Work required: Please take the records that follow and repeat exactly the lines starting with the line with "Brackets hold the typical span" and going on through the line with "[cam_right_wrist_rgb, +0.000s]".

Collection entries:
☆ ☆ ☆
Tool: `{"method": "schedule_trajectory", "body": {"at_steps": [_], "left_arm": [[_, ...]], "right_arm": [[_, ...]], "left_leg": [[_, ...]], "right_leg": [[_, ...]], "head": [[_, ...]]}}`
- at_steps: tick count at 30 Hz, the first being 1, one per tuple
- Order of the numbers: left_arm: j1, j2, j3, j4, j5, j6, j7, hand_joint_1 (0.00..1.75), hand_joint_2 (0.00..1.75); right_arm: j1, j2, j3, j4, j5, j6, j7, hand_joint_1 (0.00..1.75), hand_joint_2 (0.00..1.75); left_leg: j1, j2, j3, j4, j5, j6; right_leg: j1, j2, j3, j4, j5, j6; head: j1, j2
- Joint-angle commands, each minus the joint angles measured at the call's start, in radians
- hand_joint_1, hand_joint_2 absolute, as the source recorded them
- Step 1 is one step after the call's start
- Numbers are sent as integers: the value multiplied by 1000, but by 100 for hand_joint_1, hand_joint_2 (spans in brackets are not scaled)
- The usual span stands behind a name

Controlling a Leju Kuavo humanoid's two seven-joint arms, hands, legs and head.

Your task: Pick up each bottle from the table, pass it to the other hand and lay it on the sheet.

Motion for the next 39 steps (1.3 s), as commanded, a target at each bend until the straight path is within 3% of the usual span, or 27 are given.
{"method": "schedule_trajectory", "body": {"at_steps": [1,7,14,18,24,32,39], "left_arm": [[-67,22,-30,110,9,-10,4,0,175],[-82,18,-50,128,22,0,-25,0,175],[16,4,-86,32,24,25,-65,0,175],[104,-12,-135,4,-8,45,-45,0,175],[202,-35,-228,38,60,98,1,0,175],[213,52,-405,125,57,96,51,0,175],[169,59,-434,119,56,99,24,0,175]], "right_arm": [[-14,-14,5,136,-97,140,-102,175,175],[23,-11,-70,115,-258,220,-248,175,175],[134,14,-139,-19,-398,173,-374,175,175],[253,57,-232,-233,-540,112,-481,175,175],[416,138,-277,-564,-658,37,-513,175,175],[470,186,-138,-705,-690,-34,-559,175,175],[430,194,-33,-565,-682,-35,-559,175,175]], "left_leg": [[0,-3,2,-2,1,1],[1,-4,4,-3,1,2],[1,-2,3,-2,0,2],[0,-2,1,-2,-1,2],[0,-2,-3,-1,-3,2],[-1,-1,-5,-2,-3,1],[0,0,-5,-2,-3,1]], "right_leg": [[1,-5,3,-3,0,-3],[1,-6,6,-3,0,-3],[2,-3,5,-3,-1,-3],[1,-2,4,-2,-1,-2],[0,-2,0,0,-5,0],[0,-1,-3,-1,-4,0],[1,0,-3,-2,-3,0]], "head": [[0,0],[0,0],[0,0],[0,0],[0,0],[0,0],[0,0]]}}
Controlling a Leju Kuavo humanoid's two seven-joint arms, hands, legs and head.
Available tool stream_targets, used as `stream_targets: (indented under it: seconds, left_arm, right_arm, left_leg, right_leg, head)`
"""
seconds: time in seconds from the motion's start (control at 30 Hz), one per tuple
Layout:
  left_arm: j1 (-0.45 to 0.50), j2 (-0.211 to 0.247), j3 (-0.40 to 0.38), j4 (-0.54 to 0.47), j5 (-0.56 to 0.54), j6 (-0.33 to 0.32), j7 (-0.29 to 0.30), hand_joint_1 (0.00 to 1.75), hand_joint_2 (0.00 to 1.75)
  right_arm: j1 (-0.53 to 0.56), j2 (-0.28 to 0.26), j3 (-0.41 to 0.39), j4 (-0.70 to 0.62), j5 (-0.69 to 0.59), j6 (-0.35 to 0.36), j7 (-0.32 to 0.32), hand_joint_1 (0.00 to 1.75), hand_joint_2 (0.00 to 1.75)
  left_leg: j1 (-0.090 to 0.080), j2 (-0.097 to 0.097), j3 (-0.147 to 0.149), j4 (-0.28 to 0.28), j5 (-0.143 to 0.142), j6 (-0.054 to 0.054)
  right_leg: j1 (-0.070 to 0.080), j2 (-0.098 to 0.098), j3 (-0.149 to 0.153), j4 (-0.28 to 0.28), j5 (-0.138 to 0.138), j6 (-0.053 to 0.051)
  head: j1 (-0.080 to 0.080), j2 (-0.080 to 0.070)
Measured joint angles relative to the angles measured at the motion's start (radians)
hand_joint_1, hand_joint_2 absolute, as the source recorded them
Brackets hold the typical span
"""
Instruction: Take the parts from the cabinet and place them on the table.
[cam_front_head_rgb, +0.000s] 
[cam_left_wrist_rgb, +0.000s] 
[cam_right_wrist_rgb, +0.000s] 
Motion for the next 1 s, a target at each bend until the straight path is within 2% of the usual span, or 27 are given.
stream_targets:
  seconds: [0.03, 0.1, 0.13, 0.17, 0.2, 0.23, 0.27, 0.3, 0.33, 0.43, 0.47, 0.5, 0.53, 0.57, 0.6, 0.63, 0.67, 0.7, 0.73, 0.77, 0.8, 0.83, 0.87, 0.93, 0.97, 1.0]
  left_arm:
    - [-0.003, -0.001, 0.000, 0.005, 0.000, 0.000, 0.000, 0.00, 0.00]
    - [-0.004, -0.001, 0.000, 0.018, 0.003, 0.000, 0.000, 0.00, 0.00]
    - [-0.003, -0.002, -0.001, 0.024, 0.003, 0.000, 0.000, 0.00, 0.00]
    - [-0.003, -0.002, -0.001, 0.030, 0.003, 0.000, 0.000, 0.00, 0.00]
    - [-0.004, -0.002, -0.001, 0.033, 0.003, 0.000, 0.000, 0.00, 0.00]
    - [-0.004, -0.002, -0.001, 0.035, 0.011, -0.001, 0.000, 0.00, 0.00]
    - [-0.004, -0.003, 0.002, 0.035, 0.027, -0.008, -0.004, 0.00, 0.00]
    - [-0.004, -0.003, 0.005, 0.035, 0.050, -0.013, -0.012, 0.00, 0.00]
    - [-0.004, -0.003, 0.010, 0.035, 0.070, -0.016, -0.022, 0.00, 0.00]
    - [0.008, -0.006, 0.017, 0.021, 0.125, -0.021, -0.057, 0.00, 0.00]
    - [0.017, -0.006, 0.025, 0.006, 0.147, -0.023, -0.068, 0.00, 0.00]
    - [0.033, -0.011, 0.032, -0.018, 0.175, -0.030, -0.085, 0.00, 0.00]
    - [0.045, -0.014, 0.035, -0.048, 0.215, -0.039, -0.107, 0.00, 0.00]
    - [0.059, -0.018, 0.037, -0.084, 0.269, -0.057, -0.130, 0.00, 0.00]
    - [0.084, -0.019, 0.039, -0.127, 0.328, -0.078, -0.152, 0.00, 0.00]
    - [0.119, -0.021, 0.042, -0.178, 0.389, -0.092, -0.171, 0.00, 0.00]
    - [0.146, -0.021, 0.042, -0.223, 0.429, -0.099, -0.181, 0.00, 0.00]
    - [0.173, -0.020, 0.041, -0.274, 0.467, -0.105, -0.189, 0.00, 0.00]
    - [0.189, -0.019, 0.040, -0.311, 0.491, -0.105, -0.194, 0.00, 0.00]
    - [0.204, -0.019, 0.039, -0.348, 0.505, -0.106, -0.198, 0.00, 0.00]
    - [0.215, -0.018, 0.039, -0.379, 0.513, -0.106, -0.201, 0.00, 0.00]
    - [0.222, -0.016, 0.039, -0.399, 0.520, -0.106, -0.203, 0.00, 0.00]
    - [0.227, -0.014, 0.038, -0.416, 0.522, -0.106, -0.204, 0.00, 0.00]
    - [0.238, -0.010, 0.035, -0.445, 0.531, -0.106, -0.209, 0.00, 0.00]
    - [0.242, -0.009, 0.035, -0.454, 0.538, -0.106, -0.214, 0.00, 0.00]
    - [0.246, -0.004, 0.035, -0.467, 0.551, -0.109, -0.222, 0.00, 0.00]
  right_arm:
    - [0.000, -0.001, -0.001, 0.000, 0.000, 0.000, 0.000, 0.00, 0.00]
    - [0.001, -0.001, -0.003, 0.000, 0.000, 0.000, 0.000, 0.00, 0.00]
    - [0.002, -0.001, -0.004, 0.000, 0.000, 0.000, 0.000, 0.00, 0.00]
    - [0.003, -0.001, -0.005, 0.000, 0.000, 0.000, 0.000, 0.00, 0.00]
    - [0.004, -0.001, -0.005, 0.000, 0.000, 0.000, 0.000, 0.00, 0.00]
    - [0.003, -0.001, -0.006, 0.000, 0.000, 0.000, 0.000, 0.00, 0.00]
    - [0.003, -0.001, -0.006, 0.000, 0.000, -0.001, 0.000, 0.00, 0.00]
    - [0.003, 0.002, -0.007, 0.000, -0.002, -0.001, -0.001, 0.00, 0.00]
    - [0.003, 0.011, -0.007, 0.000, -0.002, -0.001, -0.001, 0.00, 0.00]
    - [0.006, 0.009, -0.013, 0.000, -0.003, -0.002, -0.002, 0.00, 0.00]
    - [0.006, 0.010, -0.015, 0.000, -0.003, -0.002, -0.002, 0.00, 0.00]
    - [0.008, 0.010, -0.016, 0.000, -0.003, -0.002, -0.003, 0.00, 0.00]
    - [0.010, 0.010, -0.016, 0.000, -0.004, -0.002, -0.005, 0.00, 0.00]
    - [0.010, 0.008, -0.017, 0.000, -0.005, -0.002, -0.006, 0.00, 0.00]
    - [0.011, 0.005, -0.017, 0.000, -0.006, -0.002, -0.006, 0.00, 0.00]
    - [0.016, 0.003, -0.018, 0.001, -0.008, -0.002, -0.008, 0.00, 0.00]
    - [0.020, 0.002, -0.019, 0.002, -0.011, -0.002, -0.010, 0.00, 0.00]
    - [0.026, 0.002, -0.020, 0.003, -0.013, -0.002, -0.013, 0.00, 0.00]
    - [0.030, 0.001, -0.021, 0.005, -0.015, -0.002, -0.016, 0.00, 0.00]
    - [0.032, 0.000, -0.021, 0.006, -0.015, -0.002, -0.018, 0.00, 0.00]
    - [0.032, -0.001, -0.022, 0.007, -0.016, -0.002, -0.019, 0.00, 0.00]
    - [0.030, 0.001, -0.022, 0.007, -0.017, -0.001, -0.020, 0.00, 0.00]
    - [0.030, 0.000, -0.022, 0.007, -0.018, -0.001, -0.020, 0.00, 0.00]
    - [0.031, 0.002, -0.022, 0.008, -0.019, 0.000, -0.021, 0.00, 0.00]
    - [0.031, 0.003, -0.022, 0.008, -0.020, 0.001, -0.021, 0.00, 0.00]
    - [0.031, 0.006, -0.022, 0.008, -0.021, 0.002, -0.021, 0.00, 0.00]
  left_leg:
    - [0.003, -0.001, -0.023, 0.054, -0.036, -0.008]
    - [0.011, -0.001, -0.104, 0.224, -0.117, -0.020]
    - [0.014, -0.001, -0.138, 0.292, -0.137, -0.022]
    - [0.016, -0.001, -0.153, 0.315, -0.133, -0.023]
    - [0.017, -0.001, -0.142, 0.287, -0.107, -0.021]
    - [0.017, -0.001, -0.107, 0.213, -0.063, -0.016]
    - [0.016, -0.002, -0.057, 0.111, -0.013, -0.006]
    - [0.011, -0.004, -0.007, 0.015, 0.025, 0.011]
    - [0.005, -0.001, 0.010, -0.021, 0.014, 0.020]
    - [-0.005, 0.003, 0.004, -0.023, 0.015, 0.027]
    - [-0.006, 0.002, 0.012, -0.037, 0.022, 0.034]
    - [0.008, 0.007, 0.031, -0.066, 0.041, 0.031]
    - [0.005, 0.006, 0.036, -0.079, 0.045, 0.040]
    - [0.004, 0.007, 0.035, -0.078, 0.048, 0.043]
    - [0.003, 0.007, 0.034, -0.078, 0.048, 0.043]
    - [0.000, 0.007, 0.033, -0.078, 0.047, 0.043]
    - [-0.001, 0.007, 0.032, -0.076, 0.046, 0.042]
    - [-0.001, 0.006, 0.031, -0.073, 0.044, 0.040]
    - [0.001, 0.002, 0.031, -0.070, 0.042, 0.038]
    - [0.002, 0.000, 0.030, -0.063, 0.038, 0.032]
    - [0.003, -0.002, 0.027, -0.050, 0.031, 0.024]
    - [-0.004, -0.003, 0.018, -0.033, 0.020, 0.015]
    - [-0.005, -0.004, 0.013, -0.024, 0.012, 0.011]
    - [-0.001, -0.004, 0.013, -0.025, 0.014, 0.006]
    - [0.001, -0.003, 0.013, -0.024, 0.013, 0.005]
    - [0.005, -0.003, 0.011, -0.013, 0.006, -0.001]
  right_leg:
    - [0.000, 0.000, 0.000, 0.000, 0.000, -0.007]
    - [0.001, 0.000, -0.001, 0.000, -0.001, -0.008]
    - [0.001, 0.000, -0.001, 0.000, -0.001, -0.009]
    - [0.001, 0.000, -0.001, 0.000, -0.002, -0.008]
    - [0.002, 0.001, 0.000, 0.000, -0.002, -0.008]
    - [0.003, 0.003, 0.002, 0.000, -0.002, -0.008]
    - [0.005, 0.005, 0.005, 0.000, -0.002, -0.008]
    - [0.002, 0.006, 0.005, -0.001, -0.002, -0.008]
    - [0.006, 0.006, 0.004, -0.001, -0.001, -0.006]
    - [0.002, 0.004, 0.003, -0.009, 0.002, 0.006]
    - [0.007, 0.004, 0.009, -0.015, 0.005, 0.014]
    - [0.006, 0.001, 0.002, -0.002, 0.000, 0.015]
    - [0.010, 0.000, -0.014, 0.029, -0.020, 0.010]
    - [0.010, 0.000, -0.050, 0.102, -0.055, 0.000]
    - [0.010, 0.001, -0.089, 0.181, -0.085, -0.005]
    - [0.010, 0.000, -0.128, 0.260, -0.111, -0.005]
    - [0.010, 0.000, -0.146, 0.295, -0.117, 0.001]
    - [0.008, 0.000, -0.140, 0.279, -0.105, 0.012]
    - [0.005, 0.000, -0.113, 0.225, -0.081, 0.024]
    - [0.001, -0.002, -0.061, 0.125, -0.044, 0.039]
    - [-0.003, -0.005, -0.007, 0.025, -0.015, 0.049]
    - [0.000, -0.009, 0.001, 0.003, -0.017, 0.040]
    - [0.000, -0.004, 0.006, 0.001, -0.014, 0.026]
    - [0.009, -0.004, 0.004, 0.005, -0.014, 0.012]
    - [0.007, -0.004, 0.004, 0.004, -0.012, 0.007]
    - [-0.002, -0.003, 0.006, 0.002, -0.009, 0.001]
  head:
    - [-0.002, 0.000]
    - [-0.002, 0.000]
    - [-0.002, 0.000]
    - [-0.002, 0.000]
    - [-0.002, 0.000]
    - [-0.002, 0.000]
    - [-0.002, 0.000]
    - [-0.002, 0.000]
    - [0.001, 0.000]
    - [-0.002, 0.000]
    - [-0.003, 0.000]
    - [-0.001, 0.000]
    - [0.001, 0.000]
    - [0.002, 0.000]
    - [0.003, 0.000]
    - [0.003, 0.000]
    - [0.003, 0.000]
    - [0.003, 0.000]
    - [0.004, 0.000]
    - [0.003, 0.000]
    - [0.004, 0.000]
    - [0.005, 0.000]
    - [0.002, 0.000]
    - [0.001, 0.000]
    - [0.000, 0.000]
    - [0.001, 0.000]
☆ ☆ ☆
Reply to the exercise:
Brackets hold the typical span
"""
Instruction: Take the parts from the cabinet and place them on the table.
[cam_front_head_rgb, +0.000s] 
[cam_left_wrist_rgb, +0.000s] 
[cam_right_wrist_rgb, +0.000s] 

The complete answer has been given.